▸ **THE INPUT**:
== Segment start ==

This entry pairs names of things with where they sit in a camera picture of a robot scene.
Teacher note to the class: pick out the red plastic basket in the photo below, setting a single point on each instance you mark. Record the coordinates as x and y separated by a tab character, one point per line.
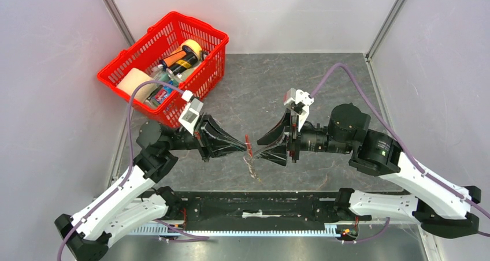
162	41

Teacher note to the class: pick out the metal key holder red handle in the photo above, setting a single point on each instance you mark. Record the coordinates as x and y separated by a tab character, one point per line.
249	160

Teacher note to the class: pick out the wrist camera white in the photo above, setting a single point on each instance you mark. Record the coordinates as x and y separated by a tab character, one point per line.
189	117
299	102

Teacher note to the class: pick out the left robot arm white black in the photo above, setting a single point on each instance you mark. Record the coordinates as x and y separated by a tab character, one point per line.
92	231

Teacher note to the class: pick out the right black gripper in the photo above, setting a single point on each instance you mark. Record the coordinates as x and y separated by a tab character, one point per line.
278	132

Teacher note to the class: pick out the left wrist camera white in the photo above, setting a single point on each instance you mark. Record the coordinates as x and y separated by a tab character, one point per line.
189	117

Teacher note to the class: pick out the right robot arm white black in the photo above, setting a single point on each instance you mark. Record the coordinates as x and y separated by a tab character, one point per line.
439	207

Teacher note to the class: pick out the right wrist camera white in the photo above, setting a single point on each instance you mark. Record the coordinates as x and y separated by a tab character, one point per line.
299	102

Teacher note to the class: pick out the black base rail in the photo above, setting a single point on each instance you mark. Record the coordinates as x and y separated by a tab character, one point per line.
259	211

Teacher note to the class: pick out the masking tape roll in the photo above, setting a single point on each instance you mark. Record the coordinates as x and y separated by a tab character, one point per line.
193	46

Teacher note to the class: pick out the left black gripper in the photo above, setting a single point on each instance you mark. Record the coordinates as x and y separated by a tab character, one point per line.
212	140

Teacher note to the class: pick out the orange black bottle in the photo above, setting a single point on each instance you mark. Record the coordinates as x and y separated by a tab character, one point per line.
190	59

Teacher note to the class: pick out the beige paper roll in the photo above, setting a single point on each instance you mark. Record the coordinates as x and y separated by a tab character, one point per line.
132	80

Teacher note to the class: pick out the blue red packet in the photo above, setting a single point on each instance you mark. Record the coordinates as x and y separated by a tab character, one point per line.
160	95

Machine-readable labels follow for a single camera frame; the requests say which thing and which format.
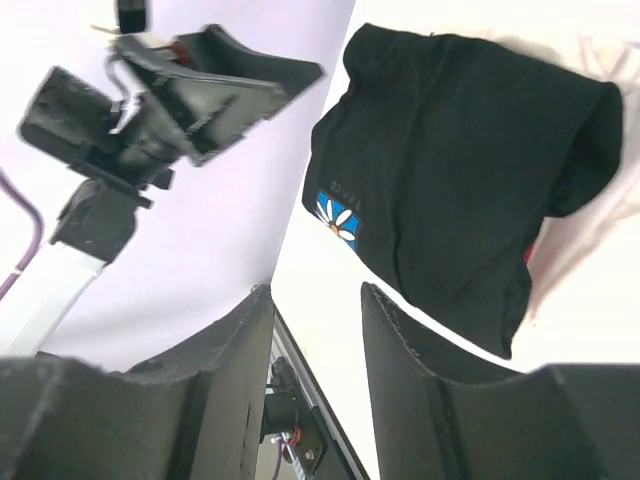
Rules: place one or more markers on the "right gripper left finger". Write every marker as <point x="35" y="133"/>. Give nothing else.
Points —
<point x="223" y="368"/>

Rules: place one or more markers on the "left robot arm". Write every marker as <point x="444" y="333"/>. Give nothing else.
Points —
<point x="92" y="229"/>

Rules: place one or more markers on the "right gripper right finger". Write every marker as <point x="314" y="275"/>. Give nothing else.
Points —
<point x="439" y="412"/>

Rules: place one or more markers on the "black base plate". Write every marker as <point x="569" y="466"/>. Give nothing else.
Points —
<point x="297" y="412"/>

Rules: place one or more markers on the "black daisy print t-shirt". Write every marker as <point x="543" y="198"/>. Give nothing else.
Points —
<point x="439" y="164"/>

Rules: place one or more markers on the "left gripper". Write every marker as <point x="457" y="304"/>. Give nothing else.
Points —
<point x="200" y="96"/>

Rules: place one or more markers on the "white t-shirt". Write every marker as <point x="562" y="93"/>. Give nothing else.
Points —
<point x="564" y="243"/>

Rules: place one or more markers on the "pink t-shirt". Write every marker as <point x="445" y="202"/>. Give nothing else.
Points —
<point x="529" y="254"/>

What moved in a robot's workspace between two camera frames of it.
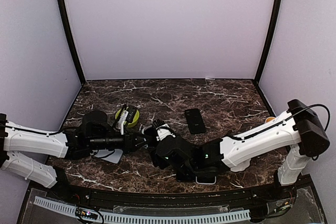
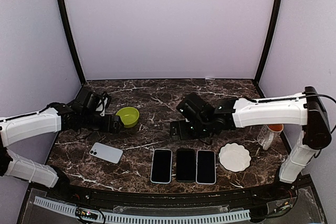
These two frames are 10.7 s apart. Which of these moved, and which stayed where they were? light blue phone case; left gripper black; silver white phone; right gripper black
Moved: light blue phone case; left gripper black; right gripper black
Stayed: silver white phone
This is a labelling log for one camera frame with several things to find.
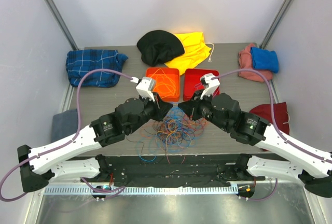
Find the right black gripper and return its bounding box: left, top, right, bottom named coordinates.
left=180, top=88, right=230, bottom=131

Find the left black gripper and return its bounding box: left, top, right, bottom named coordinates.
left=126, top=90, right=172, bottom=134

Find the yellow wire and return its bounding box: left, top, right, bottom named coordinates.
left=151, top=68, right=179, bottom=97

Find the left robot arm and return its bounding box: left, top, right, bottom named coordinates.
left=17, top=93, right=173, bottom=193

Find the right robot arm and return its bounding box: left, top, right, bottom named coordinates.
left=178, top=93, right=331, bottom=198

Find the red plastic box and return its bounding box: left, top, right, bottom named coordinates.
left=183, top=68, right=219, bottom=101

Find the orange plastic box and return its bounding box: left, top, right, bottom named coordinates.
left=146, top=67, right=180, bottom=102

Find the yellow cloth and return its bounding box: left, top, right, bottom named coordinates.
left=165, top=32, right=214, bottom=76

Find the black cloth hat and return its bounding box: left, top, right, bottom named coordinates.
left=136, top=30, right=185, bottom=67

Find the pink cloth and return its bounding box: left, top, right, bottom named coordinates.
left=238, top=43, right=273, bottom=82

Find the dark red cloth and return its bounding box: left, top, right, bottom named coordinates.
left=250, top=102, right=290, bottom=135

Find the grey cloth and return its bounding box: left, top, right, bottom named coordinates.
left=51, top=109, right=78, bottom=143

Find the blue plaid cloth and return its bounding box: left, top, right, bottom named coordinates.
left=65, top=49, right=128, bottom=88

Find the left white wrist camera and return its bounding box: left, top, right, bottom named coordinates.
left=130, top=77, right=156, bottom=102

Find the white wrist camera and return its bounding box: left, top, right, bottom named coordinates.
left=130, top=77, right=156, bottom=102
left=200, top=73, right=220, bottom=100

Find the tangled wire pile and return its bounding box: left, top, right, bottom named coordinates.
left=136, top=107, right=208, bottom=164

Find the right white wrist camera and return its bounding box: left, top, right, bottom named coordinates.
left=200, top=73, right=220, bottom=100

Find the white cord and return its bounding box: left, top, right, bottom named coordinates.
left=204, top=42, right=215, bottom=64

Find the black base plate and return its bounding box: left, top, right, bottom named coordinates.
left=49, top=153, right=298, bottom=188

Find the white cable duct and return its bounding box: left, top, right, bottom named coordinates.
left=44, top=184, right=238, bottom=195

== Segment end ==

▸ **WORK REQUEST**:
Word for word, print every record, and leave out any picture.

▸ **RESULT OF THIS EXERCISE**:
This entry pairs names of things with where they sit in a camera picture of a robot scene.
Teacher note to the class: pick out the red plastic basket in the photo below, setting a single point on each instance you mark. Record the coordinates as x and y separated by a tab character, one point per line.
162	41

Teacher note to the class: pick out the metal key holder red handle in the photo above, setting a single point on each instance you mark. Record the coordinates as x and y separated by a tab character, one point per line.
249	160

Teacher note to the class: pick out the wrist camera white in the photo above, setting a single point on each instance you mark. Record the coordinates as x and y separated by a tab character, one point per line.
189	117
299	102

Teacher note to the class: pick out the left robot arm white black in the photo above, setting a single point on each instance you mark. Record the coordinates as x and y separated by a tab character, one point per line.
92	231

Teacher note to the class: pick out the right black gripper in the photo above, setting a single point on each instance you mark. Record the coordinates as x and y separated by a tab character, one point per line.
278	132

Teacher note to the class: pick out the left wrist camera white in the photo above, setting a single point on each instance you mark. Record the coordinates as x and y separated by a tab character, one point per line.
189	117

Teacher note to the class: pick out the right robot arm white black in the photo above, setting a single point on each instance you mark. Record the coordinates as x and y separated by a tab character, one point per line.
439	207

Teacher note to the class: pick out the right wrist camera white in the photo above, setting a single point on each instance you mark. Record the coordinates as x and y separated by a tab character, one point per line.
299	102

Teacher note to the class: pick out the black base rail in the photo above, setting a single point on each instance you mark. Record the coordinates as x and y separated by a tab character, one point per line.
259	211

Teacher note to the class: pick out the masking tape roll in the photo above, setting a single point on each instance you mark. Record the coordinates as x and y separated by a tab character, one point per line.
193	46

Teacher note to the class: pick out the left black gripper in the photo above, setting a single point on each instance you mark. Record the coordinates as x and y separated by a tab character, one point per line.
212	140

Teacher note to the class: pick out the orange black bottle in the photo above, setting a single point on each instance you mark. Record the coordinates as x and y separated by a tab character, one point per line.
190	59

Teacher note to the class: pick out the beige paper roll in the photo above, setting a single point on each instance you mark. Record the coordinates as x and y separated by a tab character, one point per line.
132	80

Teacher note to the class: pick out the blue red packet in the photo above, setting a single point on each instance you mark. Record the coordinates as x and y separated by a tab character, one point per line.
160	95

Machine-readable labels follow for a single camera frame; the requests say which thing and which format.
Rules: place one or more markers on the "right gripper left finger". Write every marker as <point x="35" y="133"/>. Give nothing else.
Points —
<point x="223" y="368"/>

Rules: place one or more markers on the "left robot arm". Write every marker as <point x="444" y="333"/>. Give nothing else.
Points —
<point x="92" y="229"/>

Rules: place one or more markers on the "right gripper right finger". Write every marker as <point x="314" y="275"/>. Give nothing else.
Points —
<point x="439" y="412"/>

Rules: place one or more markers on the "black base plate". Write every marker as <point x="569" y="466"/>. Give nothing else.
Points —
<point x="297" y="412"/>

Rules: place one or more markers on the "black daisy print t-shirt". Write every marker as <point x="543" y="198"/>. Give nothing else.
Points —
<point x="439" y="164"/>

Rules: place one or more markers on the "left gripper". Write every marker as <point x="457" y="304"/>. Give nothing else.
Points —
<point x="200" y="96"/>

Rules: place one or more markers on the "white t-shirt". Write every marker as <point x="562" y="93"/>. Give nothing else.
Points —
<point x="564" y="243"/>

Rules: place one or more markers on the "pink t-shirt". Write every marker as <point x="445" y="202"/>. Give nothing else.
Points —
<point x="529" y="254"/>

What moved in a robot's workspace between two camera frames of it.
These two frames are 10.7 s apart. Which of these moved, and which stayed where they were? light blue phone case; left gripper black; silver white phone; right gripper black
Moved: light blue phone case; left gripper black; right gripper black
Stayed: silver white phone
This is a labelling log for one camera frame with several things to find.
Find the right black gripper and return its bounding box: left, top, right, bottom named coordinates.
left=180, top=88, right=230, bottom=131

Find the left black gripper and return its bounding box: left, top, right, bottom named coordinates.
left=126, top=90, right=172, bottom=134

Find the yellow wire and return its bounding box: left, top, right, bottom named coordinates.
left=151, top=68, right=179, bottom=97

Find the left robot arm and return its bounding box: left, top, right, bottom named coordinates.
left=17, top=93, right=173, bottom=193

Find the right robot arm and return its bounding box: left, top, right, bottom named coordinates.
left=178, top=93, right=331, bottom=198

Find the red plastic box and return its bounding box: left, top, right, bottom named coordinates.
left=183, top=68, right=219, bottom=101

Find the orange plastic box and return its bounding box: left, top, right, bottom named coordinates.
left=146, top=67, right=180, bottom=102

Find the yellow cloth and return its bounding box: left, top, right, bottom named coordinates.
left=165, top=32, right=214, bottom=76

Find the black cloth hat and return its bounding box: left, top, right, bottom named coordinates.
left=136, top=30, right=185, bottom=67

Find the pink cloth and return its bounding box: left, top, right, bottom named coordinates.
left=238, top=43, right=273, bottom=82

Find the dark red cloth and return its bounding box: left, top, right, bottom named coordinates.
left=250, top=102, right=290, bottom=135

Find the grey cloth and return its bounding box: left, top, right, bottom named coordinates.
left=51, top=109, right=78, bottom=143

Find the blue plaid cloth and return its bounding box: left, top, right, bottom named coordinates.
left=65, top=49, right=128, bottom=88

Find the left white wrist camera and return its bounding box: left, top, right, bottom named coordinates.
left=130, top=77, right=156, bottom=102

Find the white wrist camera and return its bounding box: left, top, right, bottom named coordinates.
left=130, top=77, right=156, bottom=102
left=200, top=73, right=220, bottom=100

Find the tangled wire pile and return its bounding box: left, top, right, bottom named coordinates.
left=136, top=107, right=208, bottom=164

Find the right white wrist camera and return its bounding box: left, top, right, bottom named coordinates.
left=200, top=73, right=220, bottom=100

Find the white cord and return its bounding box: left, top, right, bottom named coordinates.
left=204, top=42, right=215, bottom=64

Find the black base plate and return its bounding box: left, top, right, bottom named coordinates.
left=49, top=153, right=298, bottom=188

Find the white cable duct and return its bounding box: left, top, right, bottom named coordinates.
left=44, top=184, right=238, bottom=195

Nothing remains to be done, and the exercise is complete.